In the fall of 2003, Malcom Riggle assumed sole-ownership of company operations. Under his leadership, Outlook Weekly became a lifestyle tabloid. That November, Outlook Publishing, Inc. changed names to Outlook Media, Inc. Two years later, in the fall of 2005, Outlook teamed with the Ohio Historical Society to form the Gay Ohio History Initiative. Also within the year, the magazine saw controversy in a surrounding Columbus, Ohio suburb. Some members of the Upper Arlington community tried to ban the newspaper from its libraries, but after library board discussions the paper was decided to remain available to patrons.

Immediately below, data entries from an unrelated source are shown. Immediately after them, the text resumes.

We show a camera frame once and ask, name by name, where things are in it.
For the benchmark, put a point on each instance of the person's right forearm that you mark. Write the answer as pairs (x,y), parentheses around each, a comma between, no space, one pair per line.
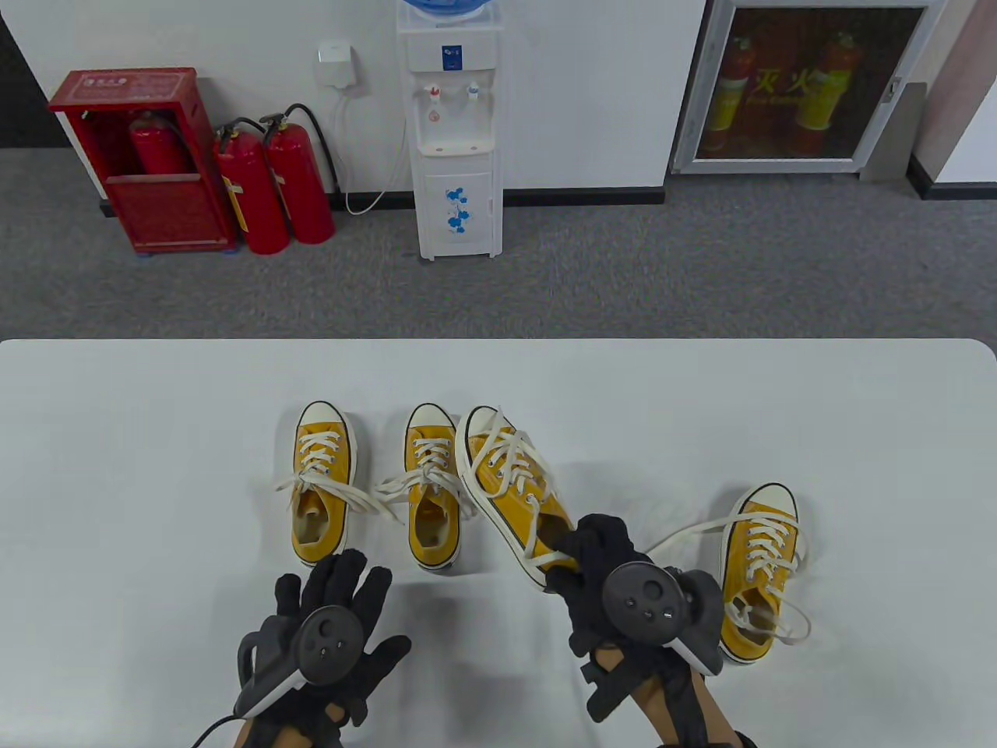
(662,701)

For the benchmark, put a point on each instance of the white wall box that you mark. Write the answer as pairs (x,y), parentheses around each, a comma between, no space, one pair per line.
(339,66)

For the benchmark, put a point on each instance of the glass door fire cabinet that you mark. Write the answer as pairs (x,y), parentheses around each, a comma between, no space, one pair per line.
(818,93)

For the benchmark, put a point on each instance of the red fire extinguisher cabinet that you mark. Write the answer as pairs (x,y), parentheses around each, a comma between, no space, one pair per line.
(171,210)

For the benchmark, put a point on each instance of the red fire extinguisher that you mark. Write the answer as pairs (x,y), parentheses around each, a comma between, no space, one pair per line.
(300,187)
(156,152)
(253,195)

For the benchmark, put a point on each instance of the white water dispenser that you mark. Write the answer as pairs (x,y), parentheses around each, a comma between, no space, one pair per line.
(456,195)

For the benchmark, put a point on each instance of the white shoe lace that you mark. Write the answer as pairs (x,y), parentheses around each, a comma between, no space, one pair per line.
(431,456)
(321,448)
(767,538)

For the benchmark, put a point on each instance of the grey tracking controller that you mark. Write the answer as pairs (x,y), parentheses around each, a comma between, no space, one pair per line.
(646,600)
(331,643)

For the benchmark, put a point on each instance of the person's left hand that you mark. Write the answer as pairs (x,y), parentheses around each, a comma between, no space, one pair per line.
(335,580)

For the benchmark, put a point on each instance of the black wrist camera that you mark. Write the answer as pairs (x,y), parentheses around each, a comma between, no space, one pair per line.
(607,686)

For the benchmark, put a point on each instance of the person's right hand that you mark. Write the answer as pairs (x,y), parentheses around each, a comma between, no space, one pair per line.
(600,545)

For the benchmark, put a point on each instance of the person's left forearm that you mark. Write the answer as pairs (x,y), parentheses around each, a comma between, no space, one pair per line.
(288,736)

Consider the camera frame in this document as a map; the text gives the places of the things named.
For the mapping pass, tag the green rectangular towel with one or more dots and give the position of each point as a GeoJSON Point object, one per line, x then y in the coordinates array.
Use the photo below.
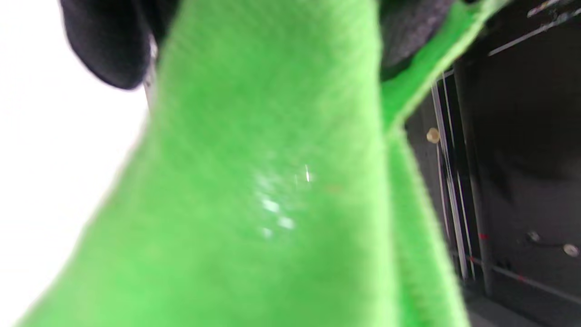
{"type": "Point", "coordinates": [249, 159]}

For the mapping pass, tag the person's left hand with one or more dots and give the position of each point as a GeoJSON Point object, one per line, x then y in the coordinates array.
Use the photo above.
{"type": "Point", "coordinates": [104, 36]}

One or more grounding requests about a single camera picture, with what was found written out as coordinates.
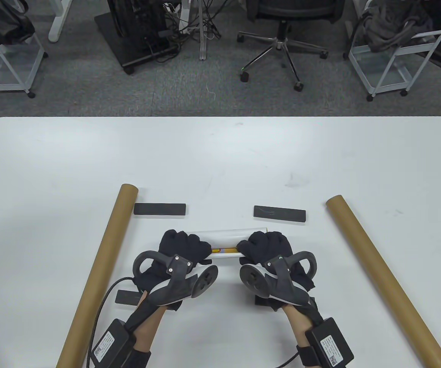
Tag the person's right hand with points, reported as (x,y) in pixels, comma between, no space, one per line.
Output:
(266,243)

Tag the person's left hand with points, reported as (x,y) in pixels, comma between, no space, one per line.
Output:
(182,243)

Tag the black bar weight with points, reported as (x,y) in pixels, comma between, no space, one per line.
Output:
(260,301)
(280,214)
(159,209)
(127,298)

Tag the colourful cartoon panel poster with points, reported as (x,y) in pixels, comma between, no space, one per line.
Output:
(224,237)

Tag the brown cardboard mailing tube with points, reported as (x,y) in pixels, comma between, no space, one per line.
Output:
(120,214)
(377,276)

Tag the person's right forearm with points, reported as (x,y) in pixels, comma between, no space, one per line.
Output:
(299,324)

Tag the person's left forearm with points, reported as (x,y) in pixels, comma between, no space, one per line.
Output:
(147,329)

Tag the grey and white hand controller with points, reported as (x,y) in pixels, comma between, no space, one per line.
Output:
(174,283)
(282,283)

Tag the black wrist sensor box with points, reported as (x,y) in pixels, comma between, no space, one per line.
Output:
(331,345)
(109,345)

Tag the black office chair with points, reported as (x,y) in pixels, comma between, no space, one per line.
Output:
(282,42)

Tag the white wheeled cart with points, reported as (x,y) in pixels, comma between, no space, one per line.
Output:
(389,76)
(13,73)

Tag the black wheeled computer stand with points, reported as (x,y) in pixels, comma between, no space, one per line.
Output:
(136,38)

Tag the white power strip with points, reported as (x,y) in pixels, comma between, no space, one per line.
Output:
(185,19)

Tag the grey bag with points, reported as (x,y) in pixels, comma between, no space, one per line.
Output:
(389,30)

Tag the white desk leg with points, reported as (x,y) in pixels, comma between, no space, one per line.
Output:
(57,27)

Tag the black bag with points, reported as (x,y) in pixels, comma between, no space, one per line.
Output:
(2,23)

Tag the white upright post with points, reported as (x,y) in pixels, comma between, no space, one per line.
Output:
(203,46)

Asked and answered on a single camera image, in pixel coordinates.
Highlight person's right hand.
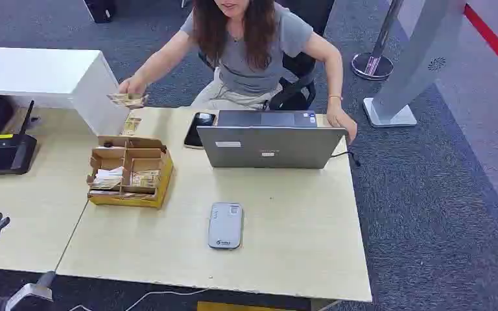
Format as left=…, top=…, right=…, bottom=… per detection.
left=117, top=76, right=149, bottom=98

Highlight person's left hand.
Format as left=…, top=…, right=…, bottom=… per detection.
left=327, top=105, right=359, bottom=146

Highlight patterned cards bundle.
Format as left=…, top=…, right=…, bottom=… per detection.
left=106, top=92, right=149, bottom=109

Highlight black office chair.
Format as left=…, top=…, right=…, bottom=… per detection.
left=197, top=0, right=336, bottom=111

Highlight white desk partition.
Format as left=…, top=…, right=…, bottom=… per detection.
left=0, top=46, right=130, bottom=137

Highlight grey laptop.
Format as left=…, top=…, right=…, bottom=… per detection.
left=196, top=110, right=349, bottom=170

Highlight black smartphone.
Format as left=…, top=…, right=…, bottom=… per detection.
left=184, top=111, right=217, bottom=150

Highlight black bag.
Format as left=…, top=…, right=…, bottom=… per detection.
left=83, top=0, right=117, bottom=24

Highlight black router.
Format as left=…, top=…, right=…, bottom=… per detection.
left=0, top=100, right=38, bottom=178

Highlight wooden card box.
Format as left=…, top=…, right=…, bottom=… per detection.
left=86, top=135, right=174, bottom=210

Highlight patterned card stack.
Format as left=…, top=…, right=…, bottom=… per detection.
left=130, top=169, right=161, bottom=189

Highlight white card stack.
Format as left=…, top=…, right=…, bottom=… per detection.
left=89, top=166, right=125, bottom=190

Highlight grey kiosk stand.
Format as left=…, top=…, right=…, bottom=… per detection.
left=362, top=0, right=468, bottom=129

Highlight person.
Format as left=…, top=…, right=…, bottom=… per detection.
left=117, top=0, right=359, bottom=146

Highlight flat card row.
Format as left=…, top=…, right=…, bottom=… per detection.
left=89, top=190, right=152, bottom=200

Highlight grey card reader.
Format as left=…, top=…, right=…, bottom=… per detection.
left=207, top=202, right=244, bottom=251

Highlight yellow floor sheet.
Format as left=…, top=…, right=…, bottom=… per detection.
left=196, top=301, right=312, bottom=311

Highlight black laptop cable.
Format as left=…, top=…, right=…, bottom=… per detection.
left=329, top=150, right=362, bottom=168

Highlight chrome stanchion post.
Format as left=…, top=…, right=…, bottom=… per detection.
left=351, top=0, right=405, bottom=82

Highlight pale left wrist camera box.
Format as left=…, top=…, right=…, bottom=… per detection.
left=5, top=271, right=57, bottom=311

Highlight white cable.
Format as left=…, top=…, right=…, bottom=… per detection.
left=68, top=288, right=209, bottom=311

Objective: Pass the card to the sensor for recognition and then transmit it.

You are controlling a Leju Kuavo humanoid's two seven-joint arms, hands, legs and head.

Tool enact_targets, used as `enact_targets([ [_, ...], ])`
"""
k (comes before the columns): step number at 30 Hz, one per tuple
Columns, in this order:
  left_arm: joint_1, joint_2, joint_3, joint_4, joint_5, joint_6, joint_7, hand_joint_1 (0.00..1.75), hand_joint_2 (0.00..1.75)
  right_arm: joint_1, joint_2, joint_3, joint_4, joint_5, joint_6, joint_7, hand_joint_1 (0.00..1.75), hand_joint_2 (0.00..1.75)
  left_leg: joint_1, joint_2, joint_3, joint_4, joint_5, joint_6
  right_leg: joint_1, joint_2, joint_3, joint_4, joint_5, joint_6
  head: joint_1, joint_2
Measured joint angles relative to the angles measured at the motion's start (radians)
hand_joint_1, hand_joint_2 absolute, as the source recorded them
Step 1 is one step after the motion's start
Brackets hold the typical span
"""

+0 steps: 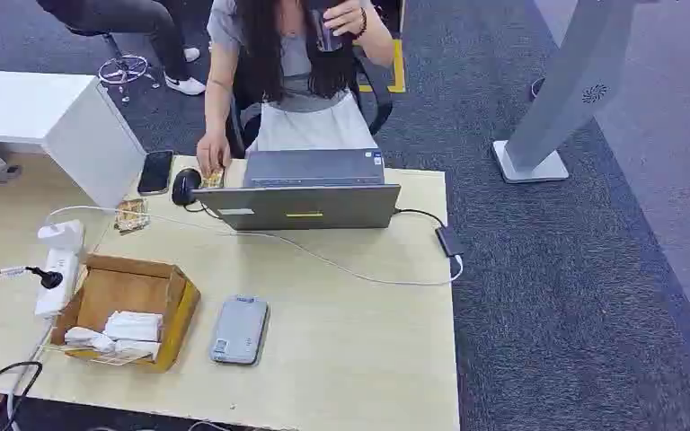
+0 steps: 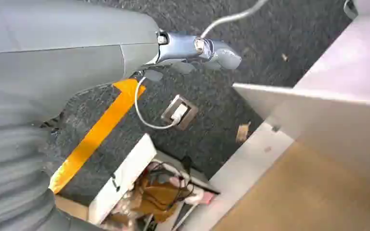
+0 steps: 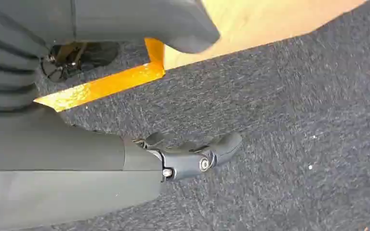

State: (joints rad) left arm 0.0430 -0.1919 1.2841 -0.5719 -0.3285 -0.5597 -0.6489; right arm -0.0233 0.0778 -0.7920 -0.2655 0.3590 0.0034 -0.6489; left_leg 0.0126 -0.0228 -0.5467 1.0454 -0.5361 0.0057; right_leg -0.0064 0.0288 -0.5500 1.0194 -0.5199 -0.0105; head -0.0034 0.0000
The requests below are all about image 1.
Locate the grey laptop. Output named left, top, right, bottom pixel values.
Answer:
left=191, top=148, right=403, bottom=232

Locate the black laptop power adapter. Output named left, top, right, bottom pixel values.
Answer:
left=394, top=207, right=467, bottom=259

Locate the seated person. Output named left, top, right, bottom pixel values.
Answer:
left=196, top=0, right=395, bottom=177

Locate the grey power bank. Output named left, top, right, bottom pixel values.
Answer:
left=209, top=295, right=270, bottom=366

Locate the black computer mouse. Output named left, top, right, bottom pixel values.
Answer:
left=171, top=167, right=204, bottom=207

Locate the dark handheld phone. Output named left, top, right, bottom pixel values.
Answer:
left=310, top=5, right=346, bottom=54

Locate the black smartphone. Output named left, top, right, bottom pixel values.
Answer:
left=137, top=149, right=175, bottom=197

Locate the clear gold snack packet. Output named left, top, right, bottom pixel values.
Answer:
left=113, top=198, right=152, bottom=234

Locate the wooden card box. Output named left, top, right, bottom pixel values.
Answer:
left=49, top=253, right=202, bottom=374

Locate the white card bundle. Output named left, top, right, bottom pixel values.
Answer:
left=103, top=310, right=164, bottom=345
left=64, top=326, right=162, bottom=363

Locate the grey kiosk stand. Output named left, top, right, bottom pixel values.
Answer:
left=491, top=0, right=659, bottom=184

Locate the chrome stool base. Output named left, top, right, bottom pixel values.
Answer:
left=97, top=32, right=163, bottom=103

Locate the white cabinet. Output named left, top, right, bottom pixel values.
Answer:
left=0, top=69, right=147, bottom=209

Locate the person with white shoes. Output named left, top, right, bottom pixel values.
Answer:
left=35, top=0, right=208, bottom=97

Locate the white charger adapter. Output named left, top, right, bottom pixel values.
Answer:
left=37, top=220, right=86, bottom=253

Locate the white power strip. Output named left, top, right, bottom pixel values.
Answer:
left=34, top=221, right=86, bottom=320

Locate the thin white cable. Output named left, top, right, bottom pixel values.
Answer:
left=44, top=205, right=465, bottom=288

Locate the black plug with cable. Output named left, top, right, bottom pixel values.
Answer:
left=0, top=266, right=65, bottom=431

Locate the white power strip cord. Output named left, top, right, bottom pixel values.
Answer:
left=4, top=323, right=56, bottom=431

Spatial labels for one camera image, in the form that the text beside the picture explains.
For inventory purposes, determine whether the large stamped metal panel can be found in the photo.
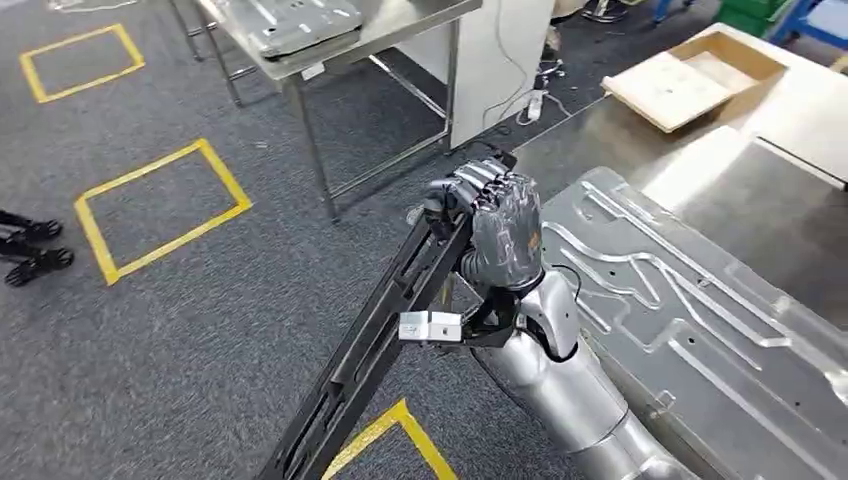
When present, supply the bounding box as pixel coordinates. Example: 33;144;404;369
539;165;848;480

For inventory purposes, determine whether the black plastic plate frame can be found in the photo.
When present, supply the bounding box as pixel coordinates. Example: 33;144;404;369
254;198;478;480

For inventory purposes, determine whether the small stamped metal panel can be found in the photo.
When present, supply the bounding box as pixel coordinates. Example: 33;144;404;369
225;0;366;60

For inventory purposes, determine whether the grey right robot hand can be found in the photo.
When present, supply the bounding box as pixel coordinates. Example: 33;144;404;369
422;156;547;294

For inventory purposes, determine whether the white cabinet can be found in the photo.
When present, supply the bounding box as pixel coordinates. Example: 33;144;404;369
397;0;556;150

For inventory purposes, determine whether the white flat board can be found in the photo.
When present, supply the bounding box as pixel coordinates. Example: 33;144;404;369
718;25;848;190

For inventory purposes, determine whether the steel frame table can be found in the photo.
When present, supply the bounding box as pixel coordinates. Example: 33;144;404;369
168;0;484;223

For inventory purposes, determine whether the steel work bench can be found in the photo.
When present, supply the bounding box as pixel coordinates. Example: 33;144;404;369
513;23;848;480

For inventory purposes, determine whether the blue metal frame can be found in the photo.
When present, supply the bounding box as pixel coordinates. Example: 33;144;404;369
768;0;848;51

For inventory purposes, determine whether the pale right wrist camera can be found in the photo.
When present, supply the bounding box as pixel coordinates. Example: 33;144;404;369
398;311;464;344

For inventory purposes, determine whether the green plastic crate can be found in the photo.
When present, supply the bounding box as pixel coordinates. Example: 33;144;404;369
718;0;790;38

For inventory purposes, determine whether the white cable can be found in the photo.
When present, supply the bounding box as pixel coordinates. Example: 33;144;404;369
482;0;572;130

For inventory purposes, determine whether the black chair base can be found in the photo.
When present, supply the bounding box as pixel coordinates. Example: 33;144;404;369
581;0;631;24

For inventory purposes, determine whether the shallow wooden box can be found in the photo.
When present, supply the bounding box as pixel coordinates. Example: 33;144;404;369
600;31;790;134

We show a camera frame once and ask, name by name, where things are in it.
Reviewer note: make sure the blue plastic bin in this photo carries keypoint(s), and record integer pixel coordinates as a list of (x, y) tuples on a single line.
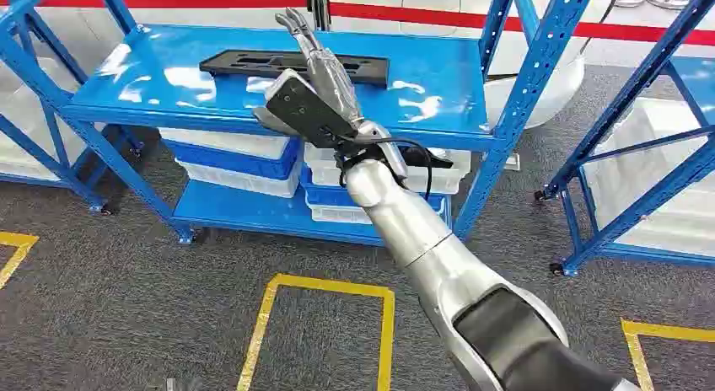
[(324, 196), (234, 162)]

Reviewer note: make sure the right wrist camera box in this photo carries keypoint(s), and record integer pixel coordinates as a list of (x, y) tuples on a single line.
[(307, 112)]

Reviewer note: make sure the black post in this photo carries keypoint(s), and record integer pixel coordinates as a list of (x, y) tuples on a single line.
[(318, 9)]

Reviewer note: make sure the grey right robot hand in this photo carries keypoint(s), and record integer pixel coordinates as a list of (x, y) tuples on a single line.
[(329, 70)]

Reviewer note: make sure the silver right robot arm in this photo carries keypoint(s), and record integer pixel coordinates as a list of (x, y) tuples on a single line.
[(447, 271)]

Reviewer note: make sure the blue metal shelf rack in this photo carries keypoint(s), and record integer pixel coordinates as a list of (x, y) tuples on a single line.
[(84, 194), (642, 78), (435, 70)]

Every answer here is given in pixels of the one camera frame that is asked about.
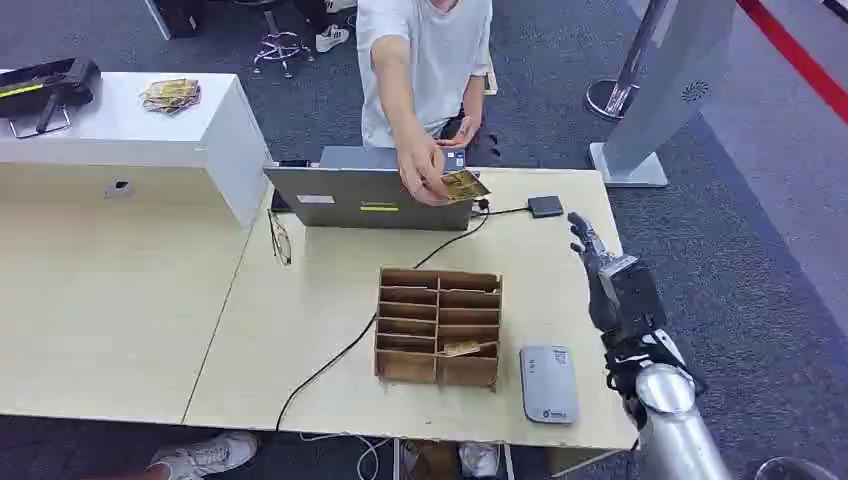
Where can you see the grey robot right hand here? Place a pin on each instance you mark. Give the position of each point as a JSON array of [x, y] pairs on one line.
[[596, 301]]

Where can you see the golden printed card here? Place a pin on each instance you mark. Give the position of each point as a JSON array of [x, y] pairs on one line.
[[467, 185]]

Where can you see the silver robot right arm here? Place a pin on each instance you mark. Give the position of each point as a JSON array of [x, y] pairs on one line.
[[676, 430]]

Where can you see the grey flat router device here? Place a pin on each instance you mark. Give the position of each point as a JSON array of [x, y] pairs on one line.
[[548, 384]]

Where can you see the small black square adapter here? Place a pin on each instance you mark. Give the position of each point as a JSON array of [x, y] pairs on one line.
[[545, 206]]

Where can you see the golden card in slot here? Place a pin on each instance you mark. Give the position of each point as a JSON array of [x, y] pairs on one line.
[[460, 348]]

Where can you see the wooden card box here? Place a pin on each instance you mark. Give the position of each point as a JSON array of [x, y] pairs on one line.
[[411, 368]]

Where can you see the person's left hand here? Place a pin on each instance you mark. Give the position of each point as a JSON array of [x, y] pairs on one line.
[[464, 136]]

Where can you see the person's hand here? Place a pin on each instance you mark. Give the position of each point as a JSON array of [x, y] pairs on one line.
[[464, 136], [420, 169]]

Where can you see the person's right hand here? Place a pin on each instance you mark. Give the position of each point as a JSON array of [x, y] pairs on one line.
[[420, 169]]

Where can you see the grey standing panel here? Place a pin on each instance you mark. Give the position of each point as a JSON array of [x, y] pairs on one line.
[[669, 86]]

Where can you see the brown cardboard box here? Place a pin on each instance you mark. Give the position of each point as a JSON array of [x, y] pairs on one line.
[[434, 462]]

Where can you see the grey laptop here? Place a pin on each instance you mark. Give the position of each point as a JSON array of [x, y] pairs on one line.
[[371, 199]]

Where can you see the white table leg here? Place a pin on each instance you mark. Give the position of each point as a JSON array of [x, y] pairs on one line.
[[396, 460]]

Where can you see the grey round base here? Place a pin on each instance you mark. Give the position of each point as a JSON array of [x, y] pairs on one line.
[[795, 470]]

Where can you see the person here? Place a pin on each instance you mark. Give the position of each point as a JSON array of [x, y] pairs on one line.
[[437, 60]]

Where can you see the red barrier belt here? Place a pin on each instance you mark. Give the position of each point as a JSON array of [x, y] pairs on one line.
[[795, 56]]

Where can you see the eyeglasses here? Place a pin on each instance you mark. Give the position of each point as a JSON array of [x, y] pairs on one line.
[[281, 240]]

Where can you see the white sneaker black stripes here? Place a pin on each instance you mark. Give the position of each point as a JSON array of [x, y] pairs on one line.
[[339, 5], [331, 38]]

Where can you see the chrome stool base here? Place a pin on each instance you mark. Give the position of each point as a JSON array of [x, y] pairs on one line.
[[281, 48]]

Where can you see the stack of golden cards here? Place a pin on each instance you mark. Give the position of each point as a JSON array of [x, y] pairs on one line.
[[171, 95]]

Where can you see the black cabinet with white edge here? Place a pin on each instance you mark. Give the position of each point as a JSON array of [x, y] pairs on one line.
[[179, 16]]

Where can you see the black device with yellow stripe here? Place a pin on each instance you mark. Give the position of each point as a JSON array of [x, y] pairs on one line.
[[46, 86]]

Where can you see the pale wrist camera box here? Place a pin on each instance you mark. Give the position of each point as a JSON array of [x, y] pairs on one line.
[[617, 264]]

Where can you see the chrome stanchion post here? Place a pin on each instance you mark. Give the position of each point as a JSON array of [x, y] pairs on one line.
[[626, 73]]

In 2006, Outlook Media changed ownership after seven years under Malcom Riggle. Chris Hayes and Michael Daniels bought the company and moved Outlook's offices to The Short North. Under their leadership, Outlook Weekly'''s audience expanded to the Columbus progressive community while still maintaining its readership base in the GLBT community. In the summer of 2008, Outlook Media started its radio program, Radio Outlook which lasted one year.Outlook Weekly changed format to a monthly magazine in 2009, changing names to Outlook Columbus. The final issue of Outlook Weekly was released on March 25, 2009. The monthly format changed the look of the publication by upgrading to paper stock and including more in-depth features while still remaining free to the public. Outlook Columbus has had successful pieces including an article interview with Ohio State football coach Jim Tressel that reached national acclaim. The piece was reprinted on March 3, 2010 in Outsports, which caters to the gay sports community. From here, news of the article reached ESPN, where it was reprinted again on March 4. Sports Illustrated then picked up the story and positively commented on the Tressel interview on March 8, 2010. After the Sports Illustrated article, the story went viral across the country including reports by the San Francisco Chronicle  and The Advocates '150 Reasons to Have Pride' among others.

In July 2012 Chad Frye and Bob Vitale of the Columbus Dispatch joined Christopher Hayes as Co-owners and Co-publishers. The additional partners created capacity to re-launch the publication across the entire state of Ohio, with major distribution hubs in Cincinnati, Cleveland, Columbus, Toledo, Dayton, Youngstown, Canton, and Akron. 
 
In June 2016, Co-publishers Chad Frye and Robert Vitale exited the company, leaving Christopher Hayes as sole owner and publisher.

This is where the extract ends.